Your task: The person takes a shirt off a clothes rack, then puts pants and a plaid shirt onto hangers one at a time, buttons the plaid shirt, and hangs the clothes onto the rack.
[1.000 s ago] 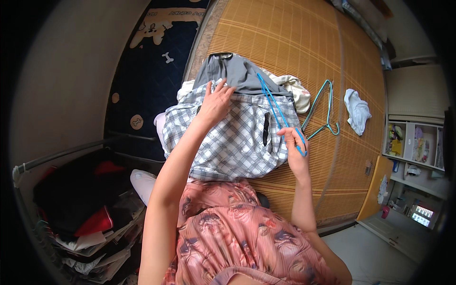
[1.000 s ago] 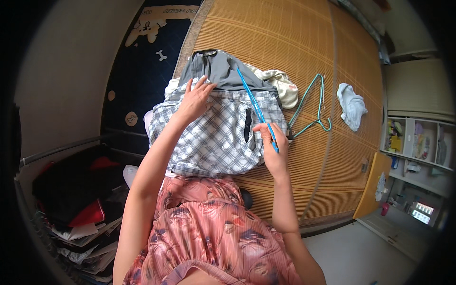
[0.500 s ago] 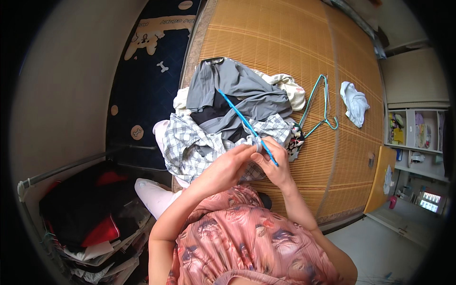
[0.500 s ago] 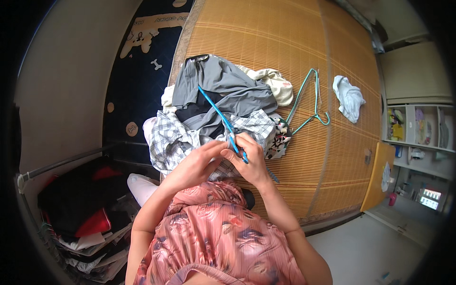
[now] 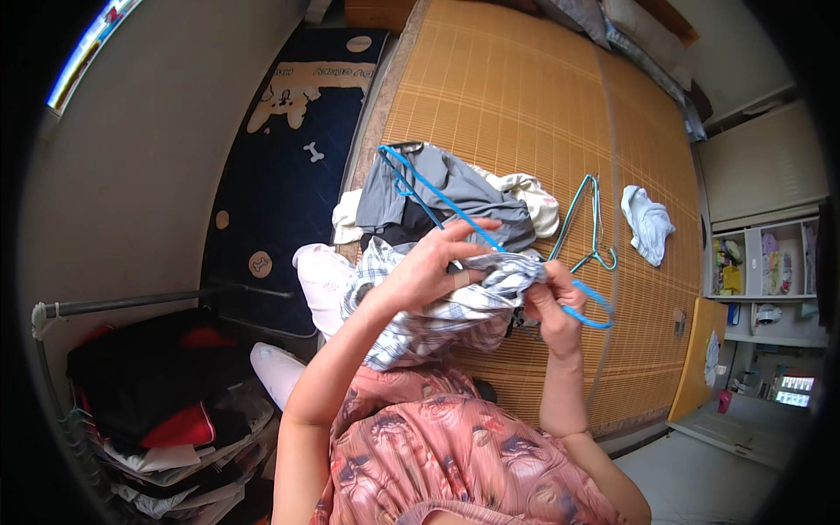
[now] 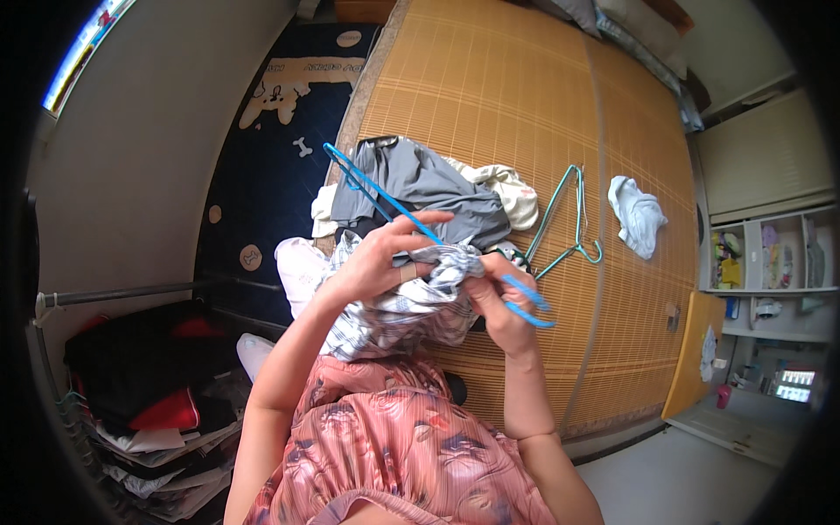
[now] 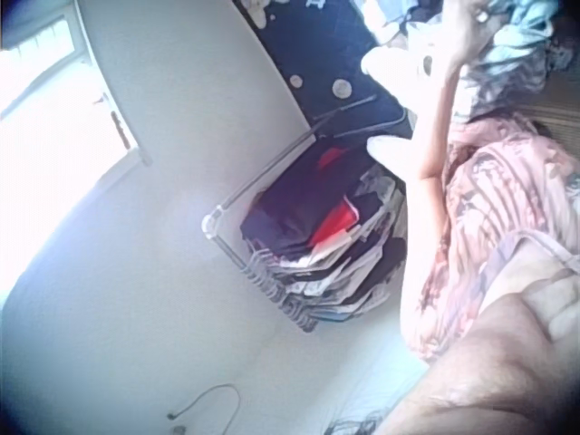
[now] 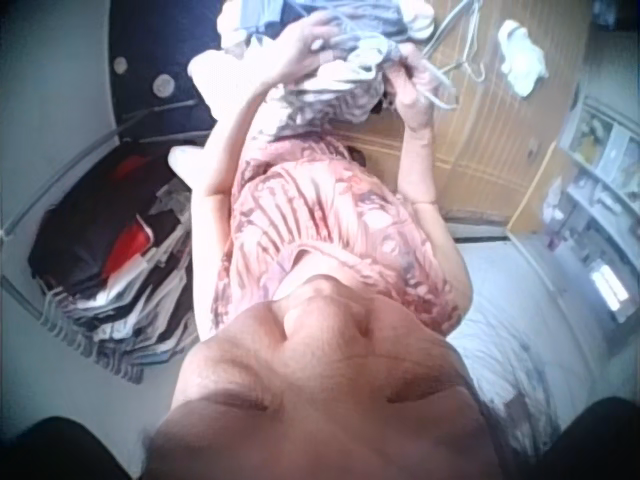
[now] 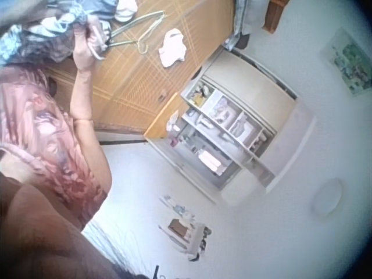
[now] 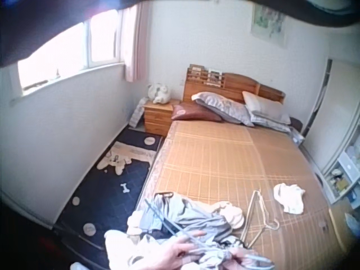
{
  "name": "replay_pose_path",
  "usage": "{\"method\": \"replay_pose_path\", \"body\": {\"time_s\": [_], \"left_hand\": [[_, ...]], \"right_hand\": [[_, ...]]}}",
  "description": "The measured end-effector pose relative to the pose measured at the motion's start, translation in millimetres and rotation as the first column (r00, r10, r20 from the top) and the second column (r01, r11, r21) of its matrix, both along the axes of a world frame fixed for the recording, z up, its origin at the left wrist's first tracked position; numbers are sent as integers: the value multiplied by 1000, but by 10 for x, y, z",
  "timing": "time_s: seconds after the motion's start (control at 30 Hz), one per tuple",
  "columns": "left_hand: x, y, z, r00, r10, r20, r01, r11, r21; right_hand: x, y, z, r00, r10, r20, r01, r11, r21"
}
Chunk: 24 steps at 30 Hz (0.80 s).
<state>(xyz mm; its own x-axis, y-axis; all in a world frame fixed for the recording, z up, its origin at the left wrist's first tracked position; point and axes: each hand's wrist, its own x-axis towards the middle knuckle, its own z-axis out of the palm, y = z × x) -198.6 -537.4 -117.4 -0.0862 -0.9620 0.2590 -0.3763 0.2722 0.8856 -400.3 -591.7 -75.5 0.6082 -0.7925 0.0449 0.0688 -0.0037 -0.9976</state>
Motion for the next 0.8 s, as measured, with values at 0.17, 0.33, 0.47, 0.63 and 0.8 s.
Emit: {"method": "replay_pose_path", "body": {"time_s": [0.17,0.33,0.47,0.63,0.8], "left_hand": [[-80,141,175,925,377,56,-365,918,-157],[13,329,97,879,234,-415,-172,968,182],[-110,244,315,953,92,-288,-54,989,137],[-12,426,536,832,434,-345,-333,889,315],[218,623,727,808,363,-465,-488,854,-181]], "right_hand": [[-77,-172,85,990,-138,35,141,984,-106],[73,-116,-6,993,-70,-91,48,972,-228],[255,-47,72,997,73,-18,-75,977,-199],[341,-103,-19,971,-202,-128,81,782,-618],[323,-218,-182,926,-367,-90,254,780,-572]]}}
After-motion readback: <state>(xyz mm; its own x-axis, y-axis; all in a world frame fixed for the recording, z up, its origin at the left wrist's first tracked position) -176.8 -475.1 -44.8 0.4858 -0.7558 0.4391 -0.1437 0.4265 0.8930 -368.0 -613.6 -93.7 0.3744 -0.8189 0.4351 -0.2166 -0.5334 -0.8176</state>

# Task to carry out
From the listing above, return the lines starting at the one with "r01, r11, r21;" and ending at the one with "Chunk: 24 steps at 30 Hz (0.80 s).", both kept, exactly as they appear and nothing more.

# Response to this task
  "columns": "left_hand: x, y, z, r00, r10, r20, r01, r11, r21; right_hand: x, y, z, r00, r10, r20, r01, r11, r21"
}
Chunk: 24 steps at 30 Hz (0.80 s).

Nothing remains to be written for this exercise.